WhatsApp has revealed a new method by which user accounts can be stolen by hackers, a warning even sent by the office of the prime minister of Israel alerting many users. It seems that the method was successfully tried in Israel, where the WhatsApp accounts of several people were stolen by this method by hackers, and since the alert comes directly from the head of the government, it is clear that the problem is serious.
WhatsApp can be the target of an account theft attack through a method that involves using the user's voicemail to retrieve the network authentication code using a cloned SIM card.
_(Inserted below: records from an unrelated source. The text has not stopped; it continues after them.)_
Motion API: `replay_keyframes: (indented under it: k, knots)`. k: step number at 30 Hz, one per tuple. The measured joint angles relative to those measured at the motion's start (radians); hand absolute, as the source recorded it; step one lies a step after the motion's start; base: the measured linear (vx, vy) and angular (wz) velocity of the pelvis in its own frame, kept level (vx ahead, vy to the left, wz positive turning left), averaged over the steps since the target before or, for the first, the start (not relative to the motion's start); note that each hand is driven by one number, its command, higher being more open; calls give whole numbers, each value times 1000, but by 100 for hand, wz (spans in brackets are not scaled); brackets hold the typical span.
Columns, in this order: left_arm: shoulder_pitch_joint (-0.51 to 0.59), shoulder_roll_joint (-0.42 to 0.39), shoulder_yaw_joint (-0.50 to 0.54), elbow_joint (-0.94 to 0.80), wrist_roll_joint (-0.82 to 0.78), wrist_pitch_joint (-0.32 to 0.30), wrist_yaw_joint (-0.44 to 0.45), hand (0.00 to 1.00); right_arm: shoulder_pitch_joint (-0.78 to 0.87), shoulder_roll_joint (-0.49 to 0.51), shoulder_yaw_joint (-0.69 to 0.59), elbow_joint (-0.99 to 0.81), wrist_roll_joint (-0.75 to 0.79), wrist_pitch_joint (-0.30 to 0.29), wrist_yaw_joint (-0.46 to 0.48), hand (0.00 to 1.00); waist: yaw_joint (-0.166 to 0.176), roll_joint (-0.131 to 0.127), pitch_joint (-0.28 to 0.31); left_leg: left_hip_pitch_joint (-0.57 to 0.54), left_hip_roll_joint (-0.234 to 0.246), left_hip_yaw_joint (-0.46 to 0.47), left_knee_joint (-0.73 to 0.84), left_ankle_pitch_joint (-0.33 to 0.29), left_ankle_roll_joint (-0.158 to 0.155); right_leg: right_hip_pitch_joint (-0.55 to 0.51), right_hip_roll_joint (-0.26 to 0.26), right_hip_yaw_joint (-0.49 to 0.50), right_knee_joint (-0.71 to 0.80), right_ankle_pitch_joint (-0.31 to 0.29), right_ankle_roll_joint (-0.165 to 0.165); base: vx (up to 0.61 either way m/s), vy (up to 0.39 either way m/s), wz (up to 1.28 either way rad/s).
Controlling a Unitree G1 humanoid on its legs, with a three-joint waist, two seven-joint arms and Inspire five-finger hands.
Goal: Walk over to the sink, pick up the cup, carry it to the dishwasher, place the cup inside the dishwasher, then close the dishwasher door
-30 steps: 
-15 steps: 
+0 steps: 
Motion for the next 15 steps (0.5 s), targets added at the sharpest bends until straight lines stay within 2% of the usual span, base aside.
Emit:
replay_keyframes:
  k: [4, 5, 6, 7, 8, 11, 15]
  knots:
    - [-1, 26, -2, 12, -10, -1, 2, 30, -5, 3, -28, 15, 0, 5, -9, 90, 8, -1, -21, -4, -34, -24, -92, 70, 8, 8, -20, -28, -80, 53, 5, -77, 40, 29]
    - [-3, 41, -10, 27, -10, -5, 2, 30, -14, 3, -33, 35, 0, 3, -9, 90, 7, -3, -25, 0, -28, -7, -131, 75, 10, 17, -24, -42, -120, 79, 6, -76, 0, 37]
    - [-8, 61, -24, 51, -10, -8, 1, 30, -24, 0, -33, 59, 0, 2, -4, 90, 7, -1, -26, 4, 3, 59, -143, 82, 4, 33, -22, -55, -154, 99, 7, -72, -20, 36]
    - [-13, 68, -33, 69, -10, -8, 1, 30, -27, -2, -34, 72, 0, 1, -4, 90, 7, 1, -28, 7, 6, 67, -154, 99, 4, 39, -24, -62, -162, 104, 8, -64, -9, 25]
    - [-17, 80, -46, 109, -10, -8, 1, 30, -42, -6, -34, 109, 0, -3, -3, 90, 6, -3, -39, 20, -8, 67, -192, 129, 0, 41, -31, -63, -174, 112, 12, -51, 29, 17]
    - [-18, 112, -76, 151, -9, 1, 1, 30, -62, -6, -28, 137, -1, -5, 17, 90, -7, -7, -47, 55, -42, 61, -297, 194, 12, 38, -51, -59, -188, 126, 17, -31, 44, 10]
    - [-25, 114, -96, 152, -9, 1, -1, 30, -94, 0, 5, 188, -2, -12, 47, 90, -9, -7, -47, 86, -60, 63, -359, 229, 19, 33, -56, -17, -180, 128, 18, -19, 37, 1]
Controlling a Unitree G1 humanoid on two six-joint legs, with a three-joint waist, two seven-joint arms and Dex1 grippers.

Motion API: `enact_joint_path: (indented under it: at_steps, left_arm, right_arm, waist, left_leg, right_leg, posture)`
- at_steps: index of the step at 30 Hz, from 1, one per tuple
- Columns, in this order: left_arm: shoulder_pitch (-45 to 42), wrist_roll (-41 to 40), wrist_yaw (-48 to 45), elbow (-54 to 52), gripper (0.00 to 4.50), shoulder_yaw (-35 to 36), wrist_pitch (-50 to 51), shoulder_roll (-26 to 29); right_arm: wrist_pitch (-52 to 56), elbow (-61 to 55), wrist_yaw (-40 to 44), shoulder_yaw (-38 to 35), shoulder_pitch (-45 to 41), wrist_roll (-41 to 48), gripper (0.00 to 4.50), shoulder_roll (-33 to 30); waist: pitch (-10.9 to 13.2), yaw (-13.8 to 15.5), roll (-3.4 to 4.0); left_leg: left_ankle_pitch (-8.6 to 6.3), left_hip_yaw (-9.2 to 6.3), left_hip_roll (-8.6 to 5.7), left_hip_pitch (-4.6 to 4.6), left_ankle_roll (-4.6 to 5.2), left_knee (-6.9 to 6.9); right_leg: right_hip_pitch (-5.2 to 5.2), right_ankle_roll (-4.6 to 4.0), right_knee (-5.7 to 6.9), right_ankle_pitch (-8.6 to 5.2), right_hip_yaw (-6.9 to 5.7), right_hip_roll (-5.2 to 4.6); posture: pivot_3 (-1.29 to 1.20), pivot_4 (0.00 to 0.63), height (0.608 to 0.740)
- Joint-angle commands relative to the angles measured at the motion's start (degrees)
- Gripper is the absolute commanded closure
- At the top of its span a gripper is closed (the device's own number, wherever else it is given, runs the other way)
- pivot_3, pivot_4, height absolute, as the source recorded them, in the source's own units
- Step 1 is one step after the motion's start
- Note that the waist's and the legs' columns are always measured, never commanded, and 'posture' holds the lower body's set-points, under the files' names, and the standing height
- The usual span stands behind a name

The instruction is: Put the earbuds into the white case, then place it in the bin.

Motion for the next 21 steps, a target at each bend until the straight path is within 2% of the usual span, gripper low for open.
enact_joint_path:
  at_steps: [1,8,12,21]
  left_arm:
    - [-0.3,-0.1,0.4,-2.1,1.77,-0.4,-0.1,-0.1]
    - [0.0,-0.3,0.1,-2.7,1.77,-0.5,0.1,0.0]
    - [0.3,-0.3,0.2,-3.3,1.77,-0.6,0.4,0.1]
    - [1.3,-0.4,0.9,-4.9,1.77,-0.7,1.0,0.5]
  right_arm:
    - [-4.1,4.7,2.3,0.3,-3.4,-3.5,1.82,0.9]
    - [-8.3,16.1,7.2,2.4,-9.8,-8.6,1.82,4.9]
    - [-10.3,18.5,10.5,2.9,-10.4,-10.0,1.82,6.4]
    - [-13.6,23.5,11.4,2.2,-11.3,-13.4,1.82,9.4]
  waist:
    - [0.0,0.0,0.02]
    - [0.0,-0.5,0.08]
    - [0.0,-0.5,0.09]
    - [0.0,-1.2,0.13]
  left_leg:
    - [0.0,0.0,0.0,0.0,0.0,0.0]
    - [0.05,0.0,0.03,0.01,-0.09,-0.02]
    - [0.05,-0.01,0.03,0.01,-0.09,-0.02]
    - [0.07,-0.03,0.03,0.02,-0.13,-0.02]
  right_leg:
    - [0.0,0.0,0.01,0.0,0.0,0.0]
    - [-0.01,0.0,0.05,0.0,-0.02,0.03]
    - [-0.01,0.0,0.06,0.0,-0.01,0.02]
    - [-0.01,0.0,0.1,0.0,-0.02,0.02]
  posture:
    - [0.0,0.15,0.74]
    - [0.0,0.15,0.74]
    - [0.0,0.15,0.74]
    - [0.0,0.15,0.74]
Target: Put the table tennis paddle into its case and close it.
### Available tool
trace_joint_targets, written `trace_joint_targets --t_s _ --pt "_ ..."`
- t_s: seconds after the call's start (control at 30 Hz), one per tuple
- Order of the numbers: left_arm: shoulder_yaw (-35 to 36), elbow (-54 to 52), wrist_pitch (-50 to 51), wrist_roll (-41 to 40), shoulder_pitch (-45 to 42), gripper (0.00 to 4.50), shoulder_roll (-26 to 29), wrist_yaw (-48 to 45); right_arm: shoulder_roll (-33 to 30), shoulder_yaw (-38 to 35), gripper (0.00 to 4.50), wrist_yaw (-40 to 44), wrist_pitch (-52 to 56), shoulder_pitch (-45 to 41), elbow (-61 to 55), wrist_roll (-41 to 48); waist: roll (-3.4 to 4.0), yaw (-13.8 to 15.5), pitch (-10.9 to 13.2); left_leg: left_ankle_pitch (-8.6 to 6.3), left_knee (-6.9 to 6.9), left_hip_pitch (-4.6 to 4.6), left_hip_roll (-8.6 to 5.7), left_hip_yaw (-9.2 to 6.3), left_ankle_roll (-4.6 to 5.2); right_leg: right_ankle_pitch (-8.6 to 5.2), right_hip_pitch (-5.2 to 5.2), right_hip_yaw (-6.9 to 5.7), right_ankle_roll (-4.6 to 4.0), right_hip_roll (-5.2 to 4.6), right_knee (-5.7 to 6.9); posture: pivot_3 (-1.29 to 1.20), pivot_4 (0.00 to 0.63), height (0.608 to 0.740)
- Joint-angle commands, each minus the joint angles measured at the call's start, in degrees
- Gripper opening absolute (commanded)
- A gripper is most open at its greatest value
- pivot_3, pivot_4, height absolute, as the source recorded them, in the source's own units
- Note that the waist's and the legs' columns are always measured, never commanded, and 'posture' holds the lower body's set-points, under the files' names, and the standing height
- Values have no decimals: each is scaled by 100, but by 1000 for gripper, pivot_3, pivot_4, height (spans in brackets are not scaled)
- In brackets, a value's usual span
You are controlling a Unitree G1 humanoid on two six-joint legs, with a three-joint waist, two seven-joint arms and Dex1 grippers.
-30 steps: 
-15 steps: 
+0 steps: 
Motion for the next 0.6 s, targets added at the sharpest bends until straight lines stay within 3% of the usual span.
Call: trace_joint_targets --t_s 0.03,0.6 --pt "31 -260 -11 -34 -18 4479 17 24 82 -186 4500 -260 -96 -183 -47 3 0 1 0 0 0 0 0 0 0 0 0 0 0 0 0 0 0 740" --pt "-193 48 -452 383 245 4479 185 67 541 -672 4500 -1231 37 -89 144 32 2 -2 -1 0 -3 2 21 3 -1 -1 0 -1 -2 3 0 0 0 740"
Basically, a hacker who clones a SIM card, and wants to log in to WhatsApp, can use an authentication code taken from a voicemail, and can have access to all the conversations that the real user receives on his own phone number.
WhatsApp: ATTENTION NEW method to STEAL ACCOUNTS
WhatsApp can have the account stolen by this method if the user has not changed the password for accessing the voicemail online through a website or an application for mobile terminals. Many operators offer the possibility to remotely access a voice box to listen to messages, and thus hackers can steal people's WhatsApp accounts, if they have not changed their access password in the system that allows remote reading of voice messages.
"The general idea is that users who have voicemail accounts for their phone numbers are at risk if they don't change that account's default password, which in most cases tends to be either 0000 or 1234. The possibility of an account takeover happens when an attacker tries to add a legitimate user's phone number to a new WhatsApp app installation on his own phone. Following normal security procedures, the WhatsApp service would then send a one-time code via SMS to that phone number. This would typically alert a user to an ongoing attack, but Bar-Zik argues that a hacker could easily avoid this by carrying out the attack during nighttime or when he is sure the user is away from his phone. After several failed attempts to validate the one-time code sent via SMS, the WhatsApp service would then prompt the user to perform a "voice verification," during which the WhatsApp service would call the user's phone and speak the one-time verification code out loud."
WhatsApp cannot have the account stolen very easily, it is necessary to go through quite strict steps for the hacker to have access to the account, but those with a lot of patience can do the whole operation in one night. In Romania, I don't know how many mobile phone operators allow voicemail access via the Internet, but if you have such a service, it would be good to change the standard password that was set when it was activated, because your data can easily be stolen.